# Which Biotech Stocks are Best. Covid Has Changed the Way We Invest



## Lara (Jan 11, 2021)

Covid has changed the way the world lives to the extent that we will never be quite the same. Spending holidays with families on Zoom, watching movies, ordering online more than ever, etc. Stocks we own now should be reviewed carefully as much of our portfolios may be vulnerable in the next predicted drop in the market (could be huge). Some stocks that seem appropriate for now, like Zoom, Netflix and Amazon are already over-priced. 

Experts are advising we buy Biotech stocks sooner rather than later...sooner being now and later being 2025. Biotech is the biggest market of all right now.

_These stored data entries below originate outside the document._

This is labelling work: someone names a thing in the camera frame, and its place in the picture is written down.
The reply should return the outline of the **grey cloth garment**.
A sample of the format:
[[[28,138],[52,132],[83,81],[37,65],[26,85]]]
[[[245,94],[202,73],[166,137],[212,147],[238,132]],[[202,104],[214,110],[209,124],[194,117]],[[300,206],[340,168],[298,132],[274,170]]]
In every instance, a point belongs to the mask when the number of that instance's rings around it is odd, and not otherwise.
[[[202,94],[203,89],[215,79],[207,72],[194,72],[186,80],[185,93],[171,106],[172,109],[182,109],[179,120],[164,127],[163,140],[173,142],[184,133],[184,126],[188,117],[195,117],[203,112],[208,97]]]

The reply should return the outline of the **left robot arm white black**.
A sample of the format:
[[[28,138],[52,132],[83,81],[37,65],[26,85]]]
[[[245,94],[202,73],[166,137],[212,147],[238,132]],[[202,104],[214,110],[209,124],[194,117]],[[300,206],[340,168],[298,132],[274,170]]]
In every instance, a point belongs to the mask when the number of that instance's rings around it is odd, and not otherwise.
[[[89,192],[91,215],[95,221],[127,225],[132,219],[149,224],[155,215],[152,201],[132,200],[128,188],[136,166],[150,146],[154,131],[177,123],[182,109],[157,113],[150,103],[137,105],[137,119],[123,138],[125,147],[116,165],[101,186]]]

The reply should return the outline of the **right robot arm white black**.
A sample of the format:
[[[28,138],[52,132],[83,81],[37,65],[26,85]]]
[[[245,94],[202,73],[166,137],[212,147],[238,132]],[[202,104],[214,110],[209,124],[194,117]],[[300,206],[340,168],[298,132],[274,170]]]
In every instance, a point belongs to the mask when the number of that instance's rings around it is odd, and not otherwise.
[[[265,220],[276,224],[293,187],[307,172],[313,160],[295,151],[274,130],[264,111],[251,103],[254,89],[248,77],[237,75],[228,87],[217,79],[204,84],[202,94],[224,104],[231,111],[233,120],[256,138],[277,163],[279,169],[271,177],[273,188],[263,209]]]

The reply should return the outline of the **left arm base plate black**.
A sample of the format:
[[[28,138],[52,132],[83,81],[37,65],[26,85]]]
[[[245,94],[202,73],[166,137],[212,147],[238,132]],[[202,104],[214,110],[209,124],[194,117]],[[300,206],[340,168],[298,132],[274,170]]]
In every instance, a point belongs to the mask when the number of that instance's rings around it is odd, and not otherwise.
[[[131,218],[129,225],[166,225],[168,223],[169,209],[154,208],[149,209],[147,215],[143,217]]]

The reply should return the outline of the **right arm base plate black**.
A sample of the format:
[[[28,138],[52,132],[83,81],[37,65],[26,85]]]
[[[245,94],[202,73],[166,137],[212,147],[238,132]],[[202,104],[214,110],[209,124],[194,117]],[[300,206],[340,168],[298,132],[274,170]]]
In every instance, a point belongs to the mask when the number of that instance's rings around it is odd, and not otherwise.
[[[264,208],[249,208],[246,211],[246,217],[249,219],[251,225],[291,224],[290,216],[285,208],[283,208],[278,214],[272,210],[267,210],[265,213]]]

Especially Genome Sequencing Companies that are meeting the health needs of the pandemic through vastly improving DNA testing that is more highly sophisticated and can build a profile for individuals where doctors can make a more accurate diagnosis for things like Sickle Cell, Cancer, and Blindness. Many companies have been doing this for quite some time now like Moderna, Sorrento, Valeant, and Intuitive Surgical (DaVinci Robot).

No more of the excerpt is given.